Each line of the data below between the one containing "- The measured" and the one containing "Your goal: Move", both included, is to be repeated exactly. Please omit pictures.

--- Data for the task Enclosed Below ---

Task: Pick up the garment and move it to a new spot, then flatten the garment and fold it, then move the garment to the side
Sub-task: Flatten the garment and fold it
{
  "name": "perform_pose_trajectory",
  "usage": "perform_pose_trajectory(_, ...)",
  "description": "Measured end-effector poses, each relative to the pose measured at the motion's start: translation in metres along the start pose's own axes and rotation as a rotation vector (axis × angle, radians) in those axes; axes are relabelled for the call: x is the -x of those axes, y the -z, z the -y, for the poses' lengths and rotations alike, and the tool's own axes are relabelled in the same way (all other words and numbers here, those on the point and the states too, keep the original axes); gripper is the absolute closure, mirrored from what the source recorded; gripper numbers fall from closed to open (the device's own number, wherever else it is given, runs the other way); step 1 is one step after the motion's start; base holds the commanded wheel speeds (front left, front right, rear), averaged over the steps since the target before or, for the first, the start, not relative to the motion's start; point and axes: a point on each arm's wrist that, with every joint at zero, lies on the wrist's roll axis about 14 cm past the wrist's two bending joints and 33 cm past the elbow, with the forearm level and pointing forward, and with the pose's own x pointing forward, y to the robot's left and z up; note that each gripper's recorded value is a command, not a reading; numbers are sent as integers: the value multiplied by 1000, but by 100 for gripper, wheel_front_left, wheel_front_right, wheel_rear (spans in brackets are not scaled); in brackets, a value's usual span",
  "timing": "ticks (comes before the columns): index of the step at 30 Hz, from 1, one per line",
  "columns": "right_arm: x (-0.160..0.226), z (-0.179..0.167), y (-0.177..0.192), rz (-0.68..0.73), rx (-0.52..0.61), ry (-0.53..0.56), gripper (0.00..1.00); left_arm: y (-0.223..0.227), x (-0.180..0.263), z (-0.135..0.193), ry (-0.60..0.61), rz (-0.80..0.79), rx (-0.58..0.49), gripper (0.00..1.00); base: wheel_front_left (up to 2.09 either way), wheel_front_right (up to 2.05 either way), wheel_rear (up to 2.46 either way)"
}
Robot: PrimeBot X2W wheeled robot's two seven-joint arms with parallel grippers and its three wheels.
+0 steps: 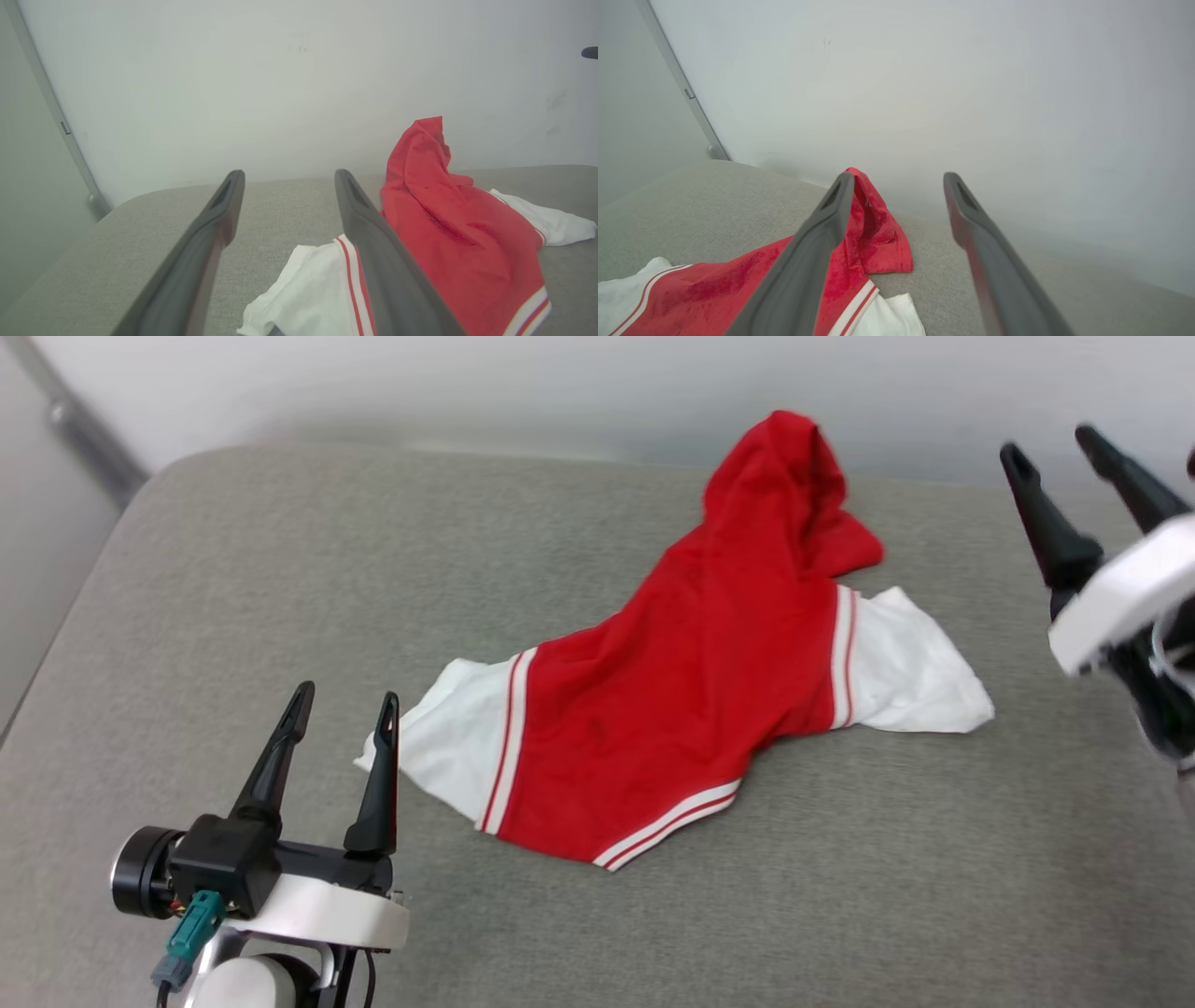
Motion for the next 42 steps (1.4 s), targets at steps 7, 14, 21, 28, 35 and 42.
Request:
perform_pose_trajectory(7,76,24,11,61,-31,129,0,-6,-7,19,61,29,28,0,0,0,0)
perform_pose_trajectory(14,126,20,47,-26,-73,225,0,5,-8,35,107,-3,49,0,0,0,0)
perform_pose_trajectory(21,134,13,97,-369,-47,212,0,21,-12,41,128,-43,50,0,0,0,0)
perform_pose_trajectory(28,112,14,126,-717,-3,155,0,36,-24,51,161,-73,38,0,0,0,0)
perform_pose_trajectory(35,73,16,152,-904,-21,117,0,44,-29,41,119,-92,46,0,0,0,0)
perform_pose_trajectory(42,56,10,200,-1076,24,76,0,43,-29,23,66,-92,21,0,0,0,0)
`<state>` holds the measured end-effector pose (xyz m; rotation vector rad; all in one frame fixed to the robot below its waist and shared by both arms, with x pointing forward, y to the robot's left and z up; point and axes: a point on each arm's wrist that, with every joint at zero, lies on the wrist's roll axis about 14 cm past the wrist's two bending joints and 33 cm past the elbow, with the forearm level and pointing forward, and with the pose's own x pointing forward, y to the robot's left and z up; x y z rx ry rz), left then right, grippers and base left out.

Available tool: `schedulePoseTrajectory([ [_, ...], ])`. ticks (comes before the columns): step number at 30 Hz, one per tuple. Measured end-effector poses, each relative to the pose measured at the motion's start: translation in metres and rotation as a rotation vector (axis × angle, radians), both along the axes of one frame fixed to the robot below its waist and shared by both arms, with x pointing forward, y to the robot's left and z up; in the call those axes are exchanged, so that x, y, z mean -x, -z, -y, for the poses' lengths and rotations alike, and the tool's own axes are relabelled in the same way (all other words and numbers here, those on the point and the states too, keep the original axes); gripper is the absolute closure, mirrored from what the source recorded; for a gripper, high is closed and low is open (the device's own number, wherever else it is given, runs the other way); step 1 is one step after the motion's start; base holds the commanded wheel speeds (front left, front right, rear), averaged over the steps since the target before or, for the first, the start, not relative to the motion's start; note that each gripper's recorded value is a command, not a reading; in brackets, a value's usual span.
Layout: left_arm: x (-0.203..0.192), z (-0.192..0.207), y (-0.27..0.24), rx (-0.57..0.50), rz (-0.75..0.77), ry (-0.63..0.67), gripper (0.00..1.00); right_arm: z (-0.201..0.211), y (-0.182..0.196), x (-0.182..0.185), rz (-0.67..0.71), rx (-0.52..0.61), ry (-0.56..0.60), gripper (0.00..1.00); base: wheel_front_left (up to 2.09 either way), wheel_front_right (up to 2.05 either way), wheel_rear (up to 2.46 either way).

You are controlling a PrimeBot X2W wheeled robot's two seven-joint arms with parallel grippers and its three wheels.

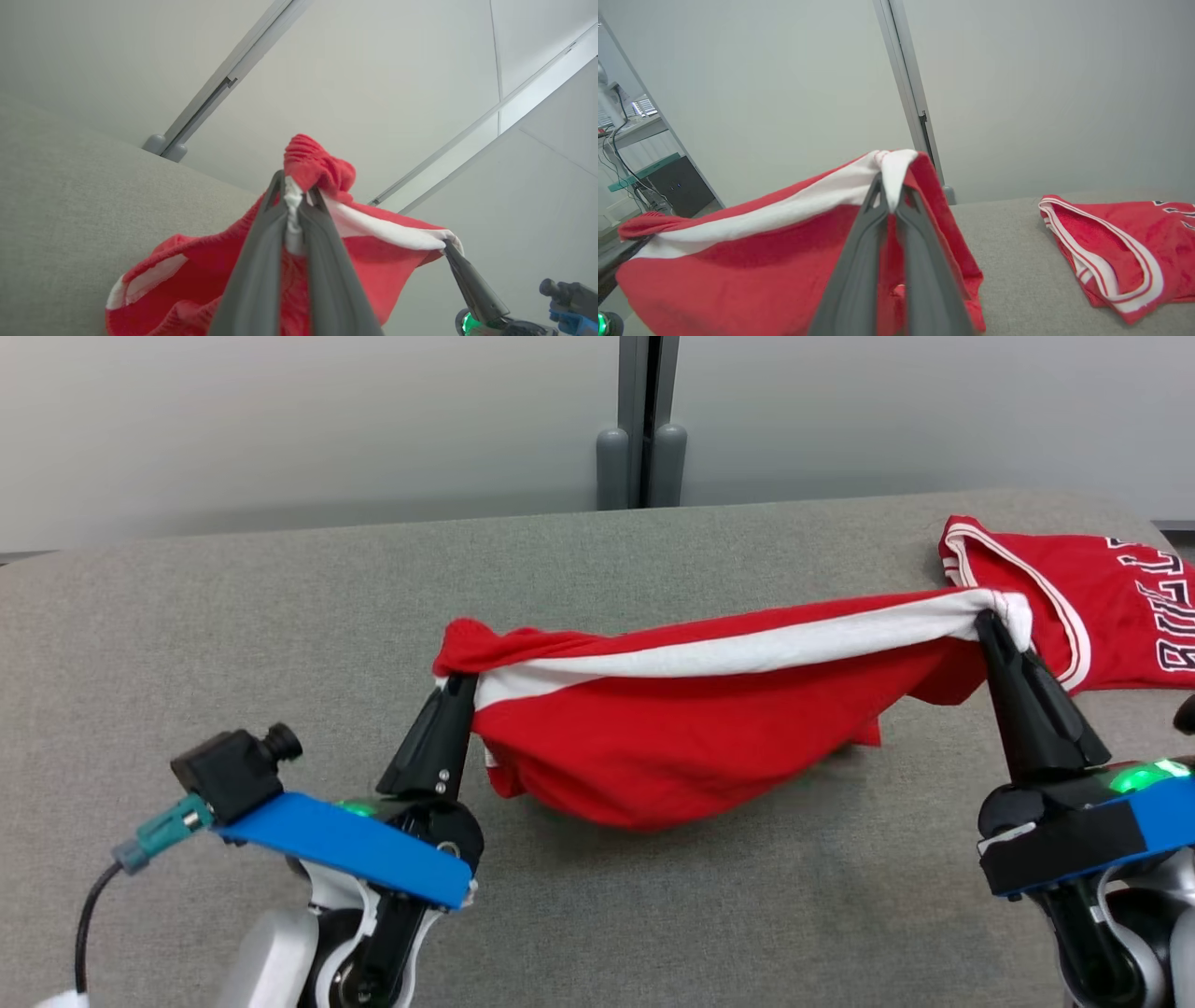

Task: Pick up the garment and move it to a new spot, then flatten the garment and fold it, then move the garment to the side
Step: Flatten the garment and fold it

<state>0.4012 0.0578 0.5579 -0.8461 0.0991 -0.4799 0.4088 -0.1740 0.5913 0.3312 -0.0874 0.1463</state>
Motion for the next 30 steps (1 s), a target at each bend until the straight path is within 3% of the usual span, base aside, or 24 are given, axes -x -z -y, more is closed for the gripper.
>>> schedulePoseTrajectory([
  [5, -0.024, 0.016, -0.029, 0.050, 0.005, 0.110, 1.00, -0.003, -0.020, -0.017, 0.008, 0.009, -0.033, 1.00, 0.00, 0.00, 0.00],
  [10, -0.083, 0.011, -0.030, -0.008, -0.029, 0.107, 1.00, -0.010, -0.023, -0.068, -0.038, 0.076, -0.062, 1.00, 0.00, 0.00, 0.00],
  [13, -0.124, 0.009, -0.028, -0.018, -0.048, 0.079, 1.00, -0.007, -0.026, -0.105, -0.042, 0.207, -0.040, 1.00, 0.00, 0.00, 0.00],
  [16, -0.165, 0.001, -0.025, -0.103, -0.029, 0.033, 1.00, -0.002, -0.034, -0.141, -0.011, 0.317, -0.007, 1.00, 0.00, 0.00, 0.00],
  [23, -0.236, -0.015, -0.058, -0.100, 0.087, -0.102, 1.00, 0.001, -0.087, -0.198, 0.196, 0.386, 0.057, 1.00, 0.00, 0.00, 0.00],
  [27, -0.253, -0.023, -0.096, -0.067, 0.222, -0.178, 1.00, 0.003, -0.134, -0.207, 0.361, 0.383, 0.101, 1.00, 0.00, 0.00, 0.00],
  [30, -0.257, -0.023, -0.103, -0.047, 0.269, -0.194, 1.00, 0.004, -0.146, -0.212, 0.407, 0.370, 0.115, 1.00, 0.00, 0.00, 0.00],
])
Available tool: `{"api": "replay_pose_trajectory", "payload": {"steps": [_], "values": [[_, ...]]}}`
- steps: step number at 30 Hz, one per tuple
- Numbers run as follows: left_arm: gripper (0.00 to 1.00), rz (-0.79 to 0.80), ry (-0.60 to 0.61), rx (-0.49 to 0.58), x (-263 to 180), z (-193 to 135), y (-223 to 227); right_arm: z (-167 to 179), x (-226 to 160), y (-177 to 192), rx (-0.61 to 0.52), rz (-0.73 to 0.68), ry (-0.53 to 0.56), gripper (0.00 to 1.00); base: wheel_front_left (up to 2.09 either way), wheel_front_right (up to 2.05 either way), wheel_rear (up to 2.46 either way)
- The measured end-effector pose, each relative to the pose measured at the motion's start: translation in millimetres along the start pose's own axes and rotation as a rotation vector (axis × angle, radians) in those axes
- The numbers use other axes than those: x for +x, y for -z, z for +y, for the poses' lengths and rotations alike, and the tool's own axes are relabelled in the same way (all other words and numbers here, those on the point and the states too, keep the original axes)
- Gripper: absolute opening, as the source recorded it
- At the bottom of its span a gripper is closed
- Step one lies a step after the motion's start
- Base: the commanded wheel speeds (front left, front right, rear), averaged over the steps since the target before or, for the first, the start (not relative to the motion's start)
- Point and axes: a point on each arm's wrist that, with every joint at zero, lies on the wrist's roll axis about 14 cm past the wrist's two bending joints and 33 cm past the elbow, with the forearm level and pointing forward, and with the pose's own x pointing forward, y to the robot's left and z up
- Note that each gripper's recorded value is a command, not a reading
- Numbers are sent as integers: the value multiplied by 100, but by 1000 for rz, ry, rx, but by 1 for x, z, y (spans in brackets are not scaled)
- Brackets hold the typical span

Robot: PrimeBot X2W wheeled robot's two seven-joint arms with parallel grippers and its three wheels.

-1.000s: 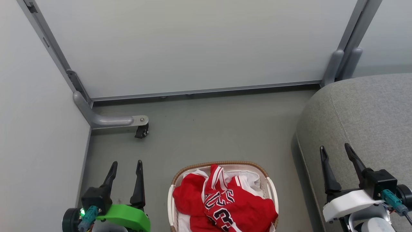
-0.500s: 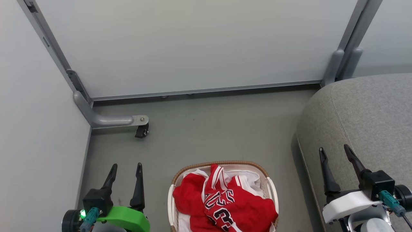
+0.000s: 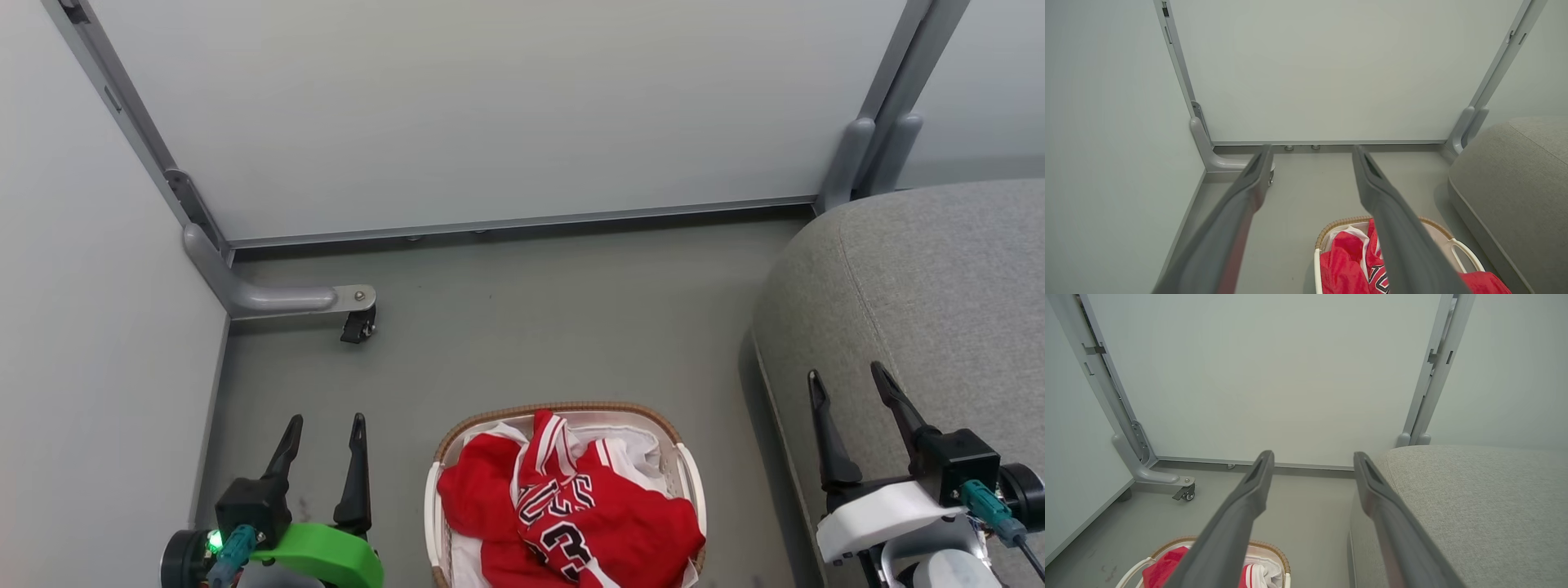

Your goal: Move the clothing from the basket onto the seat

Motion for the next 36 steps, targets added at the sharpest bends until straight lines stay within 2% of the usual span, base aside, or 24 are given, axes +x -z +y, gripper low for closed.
{"api": "replay_pose_trajectory", "payload": {"steps": [6, 16, 21, 26, 36], "values": [[100, -2, 32, -1, 17, -6, -2, 3, 12, -3, -8, -13, -11, 100, 0, 0, 0], [100, 24, 181, 21, 85, -40, 5, -4, 62, -9, -23, -69, -5, 100, 0, 0, 0], [100, 125, 270, 73, 123, -57, 44, -8, 97, -5, -12, -97, 0, 100, 0, 0, 0], [100, 255, 367, 97, 142, -75, 98, -15, 116, 21, 7, -63, 12, 100, 0, 0, 0], [100, 607, 512, 107, 114, -93, 231, -36, 117, 92, 28, 89, 61, 100, 0, 0, 0]]}}
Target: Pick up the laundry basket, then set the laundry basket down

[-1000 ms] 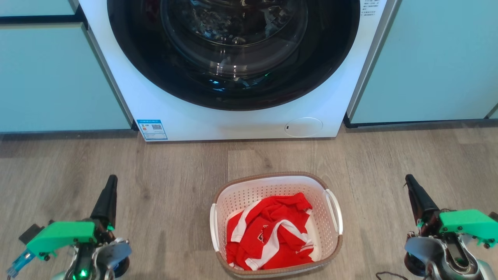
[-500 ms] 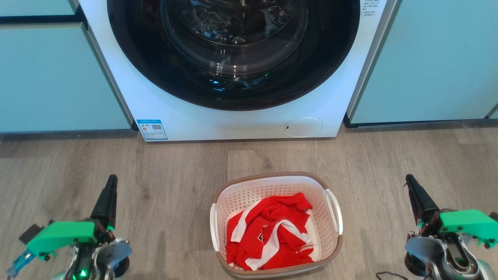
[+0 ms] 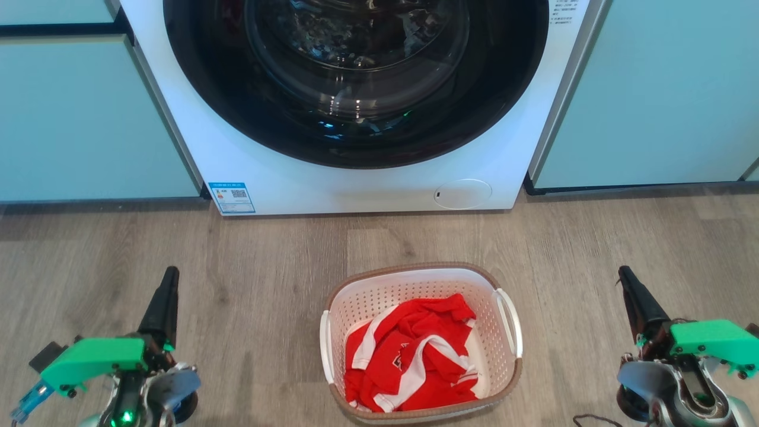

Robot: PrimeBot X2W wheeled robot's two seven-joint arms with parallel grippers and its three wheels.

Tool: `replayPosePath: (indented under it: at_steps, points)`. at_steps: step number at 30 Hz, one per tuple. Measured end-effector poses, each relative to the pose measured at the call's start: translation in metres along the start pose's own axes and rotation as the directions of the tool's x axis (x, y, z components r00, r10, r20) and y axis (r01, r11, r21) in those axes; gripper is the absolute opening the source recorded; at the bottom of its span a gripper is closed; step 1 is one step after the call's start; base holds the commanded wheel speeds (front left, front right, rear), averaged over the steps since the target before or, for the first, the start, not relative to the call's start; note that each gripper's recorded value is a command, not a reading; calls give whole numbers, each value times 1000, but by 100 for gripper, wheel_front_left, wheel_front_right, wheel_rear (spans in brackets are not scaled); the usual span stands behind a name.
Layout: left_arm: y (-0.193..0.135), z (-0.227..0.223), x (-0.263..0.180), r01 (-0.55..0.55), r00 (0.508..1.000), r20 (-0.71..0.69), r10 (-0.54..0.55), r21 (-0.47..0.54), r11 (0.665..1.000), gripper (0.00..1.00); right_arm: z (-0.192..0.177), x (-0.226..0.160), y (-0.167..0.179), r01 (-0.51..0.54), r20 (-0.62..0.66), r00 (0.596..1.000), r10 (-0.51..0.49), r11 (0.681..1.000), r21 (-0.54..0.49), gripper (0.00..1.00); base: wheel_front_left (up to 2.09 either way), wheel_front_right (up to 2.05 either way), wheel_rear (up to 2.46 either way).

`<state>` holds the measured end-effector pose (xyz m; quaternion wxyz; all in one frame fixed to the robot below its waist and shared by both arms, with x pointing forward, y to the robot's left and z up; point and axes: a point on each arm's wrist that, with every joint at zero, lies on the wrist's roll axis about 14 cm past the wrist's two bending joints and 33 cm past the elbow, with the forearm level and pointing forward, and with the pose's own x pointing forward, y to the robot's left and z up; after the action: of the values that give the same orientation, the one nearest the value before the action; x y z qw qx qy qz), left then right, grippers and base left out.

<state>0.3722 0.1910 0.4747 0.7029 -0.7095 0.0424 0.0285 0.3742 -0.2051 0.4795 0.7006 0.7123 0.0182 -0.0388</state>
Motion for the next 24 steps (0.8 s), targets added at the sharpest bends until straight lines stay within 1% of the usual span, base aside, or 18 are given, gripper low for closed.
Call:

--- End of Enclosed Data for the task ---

Answer for the task —
- The measured end-effector pose, each relative to the pose measured at the motion's start: translation in millimetres along the start pose's own axes and rotation as a rotation vector (axis × angle, radians) in those axes
- The numbers use other axes than those: x for +x, y for -z, z for +y, for the poses' lengths and rotations alike, and the tool's own axes are relabelled in the same way (all other words and numbers here, those on the point and the states too, keep the original axes)
- Gripper: absolute opening, as the source recorded it
- At the bottom of its span a gripper is closed
- Step one lies a step after the motion's start
- Base: the commanded wheel speeds (front left, front right, rear), averaged over the steps since the target before or, for the first, the start (not relative to the motion's start)
- Point and axes: a point on each arm's wrist that, with every joint at zero, lies on the wrist's roll axis about 14 cm past the wrist's two bending joints and 33 cm past the elbow, with the forearm level and pointing forward, and with the pose's own x pointing forward, y to the robot's left and z up
- Note that each gripper's recorded value is a command, not a reading
- Numbers are sent as integers: the value multiplied by 100, but by 1000 for rz, ry, rx, but by 1 for x, z, y (spans in brackets are not scaled)
- Brackets hold the typical span

Robot: PrimeBot X2W wheeled robot's two seven-joint arms with parallel grippers and its three wheels.

-1.000s: 
-0.500s: 
+0.000s: 

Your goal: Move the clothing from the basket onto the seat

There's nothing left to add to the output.